◆ Items from a data source

---------------

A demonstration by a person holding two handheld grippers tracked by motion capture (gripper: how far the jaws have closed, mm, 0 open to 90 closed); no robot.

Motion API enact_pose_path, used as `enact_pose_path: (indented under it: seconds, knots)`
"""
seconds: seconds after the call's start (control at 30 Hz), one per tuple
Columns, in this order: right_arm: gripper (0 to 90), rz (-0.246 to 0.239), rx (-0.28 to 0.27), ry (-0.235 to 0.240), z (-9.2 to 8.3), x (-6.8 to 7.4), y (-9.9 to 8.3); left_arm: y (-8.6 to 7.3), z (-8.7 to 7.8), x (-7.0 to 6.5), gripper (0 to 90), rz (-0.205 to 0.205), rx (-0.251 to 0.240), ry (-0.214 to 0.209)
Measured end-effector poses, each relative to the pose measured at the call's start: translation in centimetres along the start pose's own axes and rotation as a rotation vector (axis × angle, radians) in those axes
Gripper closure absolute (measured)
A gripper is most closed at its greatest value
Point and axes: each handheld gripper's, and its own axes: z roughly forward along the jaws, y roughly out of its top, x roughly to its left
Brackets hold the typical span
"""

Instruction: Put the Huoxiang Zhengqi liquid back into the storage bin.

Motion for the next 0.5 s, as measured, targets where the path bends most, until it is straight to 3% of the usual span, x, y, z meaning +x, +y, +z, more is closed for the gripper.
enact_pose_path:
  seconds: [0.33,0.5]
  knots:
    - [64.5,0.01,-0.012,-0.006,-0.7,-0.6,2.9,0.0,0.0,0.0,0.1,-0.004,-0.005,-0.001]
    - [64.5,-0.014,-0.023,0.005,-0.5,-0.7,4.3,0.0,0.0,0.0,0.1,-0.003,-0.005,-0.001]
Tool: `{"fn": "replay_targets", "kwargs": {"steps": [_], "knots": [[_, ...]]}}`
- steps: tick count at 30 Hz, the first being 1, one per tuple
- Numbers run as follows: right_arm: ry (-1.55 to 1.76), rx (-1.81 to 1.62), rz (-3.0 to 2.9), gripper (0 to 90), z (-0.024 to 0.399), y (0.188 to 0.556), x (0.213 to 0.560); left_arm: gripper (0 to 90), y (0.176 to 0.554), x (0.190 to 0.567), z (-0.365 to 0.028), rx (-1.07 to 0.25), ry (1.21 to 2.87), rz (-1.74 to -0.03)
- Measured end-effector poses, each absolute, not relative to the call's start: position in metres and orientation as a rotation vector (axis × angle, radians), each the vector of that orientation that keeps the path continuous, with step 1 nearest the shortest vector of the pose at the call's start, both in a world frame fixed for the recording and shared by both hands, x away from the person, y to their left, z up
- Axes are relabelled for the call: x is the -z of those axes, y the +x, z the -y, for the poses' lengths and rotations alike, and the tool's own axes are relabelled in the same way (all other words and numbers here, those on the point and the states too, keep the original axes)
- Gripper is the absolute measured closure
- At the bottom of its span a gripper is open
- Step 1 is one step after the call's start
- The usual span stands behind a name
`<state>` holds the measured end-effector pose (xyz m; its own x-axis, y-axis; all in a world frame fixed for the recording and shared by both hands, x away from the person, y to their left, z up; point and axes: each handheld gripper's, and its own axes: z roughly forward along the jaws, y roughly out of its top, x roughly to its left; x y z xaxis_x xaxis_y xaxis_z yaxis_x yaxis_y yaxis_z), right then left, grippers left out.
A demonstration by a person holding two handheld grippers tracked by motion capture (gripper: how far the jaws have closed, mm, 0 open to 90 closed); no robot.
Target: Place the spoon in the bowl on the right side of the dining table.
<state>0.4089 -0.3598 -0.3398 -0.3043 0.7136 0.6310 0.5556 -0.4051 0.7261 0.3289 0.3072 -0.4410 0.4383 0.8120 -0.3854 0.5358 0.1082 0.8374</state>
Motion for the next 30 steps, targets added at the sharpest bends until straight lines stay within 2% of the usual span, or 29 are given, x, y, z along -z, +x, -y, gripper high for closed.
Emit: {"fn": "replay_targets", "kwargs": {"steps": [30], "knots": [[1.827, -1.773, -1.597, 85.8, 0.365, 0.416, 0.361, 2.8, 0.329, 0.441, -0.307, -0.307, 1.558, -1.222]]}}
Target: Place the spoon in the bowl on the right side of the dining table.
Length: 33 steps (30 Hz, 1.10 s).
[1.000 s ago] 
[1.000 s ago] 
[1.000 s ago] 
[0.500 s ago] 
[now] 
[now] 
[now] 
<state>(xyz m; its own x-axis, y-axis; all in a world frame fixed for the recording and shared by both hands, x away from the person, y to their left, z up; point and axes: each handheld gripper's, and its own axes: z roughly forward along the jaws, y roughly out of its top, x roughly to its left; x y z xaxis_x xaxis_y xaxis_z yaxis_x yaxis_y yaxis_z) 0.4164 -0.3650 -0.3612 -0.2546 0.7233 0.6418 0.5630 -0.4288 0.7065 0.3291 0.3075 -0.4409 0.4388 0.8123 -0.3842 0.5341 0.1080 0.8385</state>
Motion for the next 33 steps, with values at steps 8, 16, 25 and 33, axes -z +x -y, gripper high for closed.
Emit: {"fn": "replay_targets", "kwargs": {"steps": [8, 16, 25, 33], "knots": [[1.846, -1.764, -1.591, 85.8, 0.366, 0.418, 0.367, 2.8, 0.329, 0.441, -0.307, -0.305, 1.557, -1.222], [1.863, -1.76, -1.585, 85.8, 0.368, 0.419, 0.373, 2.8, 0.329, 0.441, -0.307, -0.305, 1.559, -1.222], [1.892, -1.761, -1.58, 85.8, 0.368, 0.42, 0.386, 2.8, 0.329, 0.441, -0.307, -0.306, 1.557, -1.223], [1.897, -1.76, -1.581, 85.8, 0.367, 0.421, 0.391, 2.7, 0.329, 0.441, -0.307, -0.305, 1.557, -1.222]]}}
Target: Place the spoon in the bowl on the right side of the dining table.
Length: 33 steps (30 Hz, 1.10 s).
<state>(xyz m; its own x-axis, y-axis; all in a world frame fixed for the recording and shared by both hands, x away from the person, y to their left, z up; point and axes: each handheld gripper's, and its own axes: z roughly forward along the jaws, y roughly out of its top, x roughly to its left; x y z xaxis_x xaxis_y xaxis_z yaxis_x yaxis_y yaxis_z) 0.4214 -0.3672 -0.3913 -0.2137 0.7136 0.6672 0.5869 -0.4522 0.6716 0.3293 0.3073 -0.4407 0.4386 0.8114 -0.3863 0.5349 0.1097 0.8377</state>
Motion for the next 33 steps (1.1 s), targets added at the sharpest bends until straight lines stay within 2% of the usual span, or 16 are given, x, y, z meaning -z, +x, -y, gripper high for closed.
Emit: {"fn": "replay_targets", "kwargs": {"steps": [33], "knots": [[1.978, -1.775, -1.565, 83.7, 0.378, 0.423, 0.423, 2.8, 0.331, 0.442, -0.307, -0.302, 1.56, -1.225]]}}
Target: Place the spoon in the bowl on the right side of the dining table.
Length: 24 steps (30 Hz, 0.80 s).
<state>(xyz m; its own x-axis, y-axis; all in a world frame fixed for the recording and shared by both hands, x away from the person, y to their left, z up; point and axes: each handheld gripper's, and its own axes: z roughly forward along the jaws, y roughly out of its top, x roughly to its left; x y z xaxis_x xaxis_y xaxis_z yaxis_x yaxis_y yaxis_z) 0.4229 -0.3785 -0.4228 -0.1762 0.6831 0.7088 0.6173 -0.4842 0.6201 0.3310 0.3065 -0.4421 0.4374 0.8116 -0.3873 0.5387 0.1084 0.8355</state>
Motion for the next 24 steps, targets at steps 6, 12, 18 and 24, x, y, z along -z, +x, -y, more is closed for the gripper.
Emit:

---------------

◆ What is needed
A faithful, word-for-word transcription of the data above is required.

◆ Solution
A demonstration by a person holding two handheld grippers tracked by motion capture (gripper: how far the jaws have closed, mm, 0 open to 90 closed); no robot.

Motion API enact_pose_path, used as `enact_pose_path: (indented under it: seconds, knots)`
"""
seconds: seconds after the call's start (control at 30 Hz), one per tuple
Columns, in this order: right_arm: gripper (0 to 90), rz (-0.246 to 0.239), rx (-0.28 to 0.27), ry (-0.235 to 0.240), z (-9.2 to 8.3), x (-6.8 to 7.4), y (-9.9 to 8.3); left_arm: y (-8.6 to 7.3), z (-8.7 to 7.8), x (-7.0 to 6.5), gripper (0 to 90), rz (-0.205 to 0.205), rx (-0.251 to 0.240), ry (-0.214 to 0.209)
Measured end-effector poses, each relative to the pose measured at the call's start: translation in centimetres along the start pose's own axes and rotation as a rotation vector (axis × angle, radians) in those axes
Gripper closure absolute (measured)
A gripper is most closed at its greatest value
Point and axes: each handheld gripper's, and its own axes: z roughly forward along the jaws, y roughly out of its top, x roughly to its left
Brackets hold the typical span
"""

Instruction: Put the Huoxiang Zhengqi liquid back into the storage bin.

Motion for the next 0.5 s, as measured, targets where the path bends most, until it is straight to 3% of the usual span, x, y, z meaning +x, +y, +z, more is closed for the gripper.
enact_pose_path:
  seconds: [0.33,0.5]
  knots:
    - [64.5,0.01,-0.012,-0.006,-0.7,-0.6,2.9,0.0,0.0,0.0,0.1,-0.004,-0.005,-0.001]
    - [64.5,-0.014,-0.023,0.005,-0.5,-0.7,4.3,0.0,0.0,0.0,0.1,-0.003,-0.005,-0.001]
Tool: `{"fn": "replay_targets", "kwargs": {"steps": [_], "knots": [[_, ...]]}}`
- steps: tick count at 30 Hz, the first being 1, one per tuple
- Numbers run as follows: right_arm: ry (-1.55 to 1.76), rx (-1.81 to 1.62), rz (-3.0 to 2.9), gripper (0 to 90), z (-0.024 to 0.399), y (0.188 to 0.556), x (0.213 to 0.560); left_arm: gripper (0 to 90), y (0.176 to 0.554), x (0.190 to 0.567), z (-0.365 to 0.028), rx (-1.07 to 0.25), ry (1.21 to 2.87), rz (-1.74 to -0.03)
- Measured end-effector poses, each absolute, not relative to the call's start: position in metres and orientation as a rotation vector (axis × angle, radians), each the vector of that orientation that keeps the path continuous, with step 1 nearest the shortest vector of the pose at the call's start, both in a world frame fixed for the recording and shared by both hands, x away from the person, y to their left, z up
- Axes are relabelled for the call: x is the -z of those axes, y the +x, z the -y, for the poses' lengths and rotations alike, and the tool's own axes are relabelled in the same way (all other words and numbers here, those on the point and the states too, keep the original axes)
- Gripper is the absolute measured closure
- At the bottom of its span a gripper is open
- Step 1 is one step after the call's start
- The usual span stands behind a name
`<state>` holds the measured end-effector pose (xyz m; its own x-axis, y-axis; all in a world frame fixed for the recording and shared by both hands, x away from the person, y to their left, z up; point and axes: each handheld gripper's, and its own axes: z roughly forward along the jaws, y roughly out of its top, x roughly to its left; x y z xaxis_x xaxis_y xaxis_z yaxis_x yaxis_y yaxis_z), right then left, grippers left out.
A demonstration by a person holding two handheld grippers tracked by motion capture (gripper: how far the jaws have closed, mm, 0 open to 90 closed); no robot.
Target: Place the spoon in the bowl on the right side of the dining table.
<state>0.4089 -0.3598 -0.3398 -0.3043 0.7136 0.6310 0.5556 -0.4051 0.7261 0.3289 0.3072 -0.4410 0.4383 0.8120 -0.3854 0.5358 0.1082 0.8374</state>
Motion for the next 30 steps, targets added at the sharpest bends until straight lines stay within 2% of the usual span, or 29 are given, x, y, z along -z, +x, -y, gripper high for closed.
Emit: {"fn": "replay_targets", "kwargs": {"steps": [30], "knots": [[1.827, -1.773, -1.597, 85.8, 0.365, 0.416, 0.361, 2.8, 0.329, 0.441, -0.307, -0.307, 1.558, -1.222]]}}
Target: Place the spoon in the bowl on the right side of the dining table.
Length: 33 steps (30 Hz, 1.10 s).
[1.000 s ago] 
[1.000 s ago] 
[1.000 s ago] 
[0.500 s ago] 
[now] 
[now] 
[now] 
<state>(xyz m; its own x-axis, y-axis; all in a world frame fixed for the recording and shared by both hands, x away from the person, y to their left, z up; point and axes: each handheld gripper's, and its own axes: z roughly forward along the jaws, y roughly out of its top, x roughly to its left; x y z xaxis_x xaxis_y xaxis_z yaxis_x yaxis_y yaxis_z) 0.4164 -0.3650 -0.3612 -0.2546 0.7233 0.6418 0.5630 -0.4288 0.7065 0.3291 0.3075 -0.4409 0.4388 0.8123 -0.3842 0.5341 0.1080 0.8385</state>
Motion for the next 33 steps, with values at steps 8, 16, 25 and 33, axes -z +x -y, gripper high for closed.
Emit: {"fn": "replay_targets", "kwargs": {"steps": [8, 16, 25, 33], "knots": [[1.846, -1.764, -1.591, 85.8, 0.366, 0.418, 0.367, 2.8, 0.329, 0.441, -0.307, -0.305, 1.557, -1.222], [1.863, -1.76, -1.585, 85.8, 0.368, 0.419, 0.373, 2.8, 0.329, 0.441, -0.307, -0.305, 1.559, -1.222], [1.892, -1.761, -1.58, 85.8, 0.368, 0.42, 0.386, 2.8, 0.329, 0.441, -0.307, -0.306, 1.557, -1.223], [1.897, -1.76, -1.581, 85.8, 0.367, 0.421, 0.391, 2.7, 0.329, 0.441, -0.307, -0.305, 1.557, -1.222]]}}
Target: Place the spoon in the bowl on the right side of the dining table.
Length: 33 steps (30 Hz, 1.10 s).
<state>(xyz m; its own x-axis, y-axis; all in a world frame fixed for the recording and shared by both hands, x away from the person, y to their left, z up; point and axes: each handheld gripper's, and its own axes: z roughly forward along the jaws, y roughly out of its top, x roughly to its left; x y z xaxis_x xaxis_y xaxis_z yaxis_x yaxis_y yaxis_z) 0.4214 -0.3672 -0.3913 -0.2137 0.7136 0.6672 0.5869 -0.4522 0.6716 0.3293 0.3073 -0.4407 0.4386 0.8114 -0.3863 0.5349 0.1097 0.8377</state>
Motion for the next 33 steps (1.1 s), targets added at the sharpest bends until straight lines stay within 2% of the usual span, or 16 are given, x, y, z meaning -z, +x, -y, gripper high for closed.
Emit: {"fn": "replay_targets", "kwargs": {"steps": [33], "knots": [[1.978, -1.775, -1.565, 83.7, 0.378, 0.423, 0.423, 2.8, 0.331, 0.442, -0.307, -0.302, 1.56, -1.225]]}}
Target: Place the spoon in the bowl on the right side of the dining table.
Length: 24 steps (30 Hz, 0.80 s).
<state>(xyz m; its own x-axis, y-axis; all in a world frame fixed for the recording and shared by both hands, x away from the person, y to their left, z up; point and axes: each handheld gripper's, and its own axes: z roughly forward along the jaws, y roughly out of its top, x roughly to its left; x y z xaxis_x xaxis_y xaxis_z yaxis_x yaxis_y yaxis_z) 0.4229 -0.3785 -0.4228 -0.1762 0.6831 0.7088 0.6173 -0.4842 0.6201 0.3310 0.3065 -0.4421 0.4374 0.8116 -0.3873 0.5387 0.1084 0.8355</state>
Motion for the next 24 steps, targets at steps 6, 12, 18 and 24, x, y, z along -z, +x, -y, more is closed for the gripper.
Emit:

Output for this exercise is complete.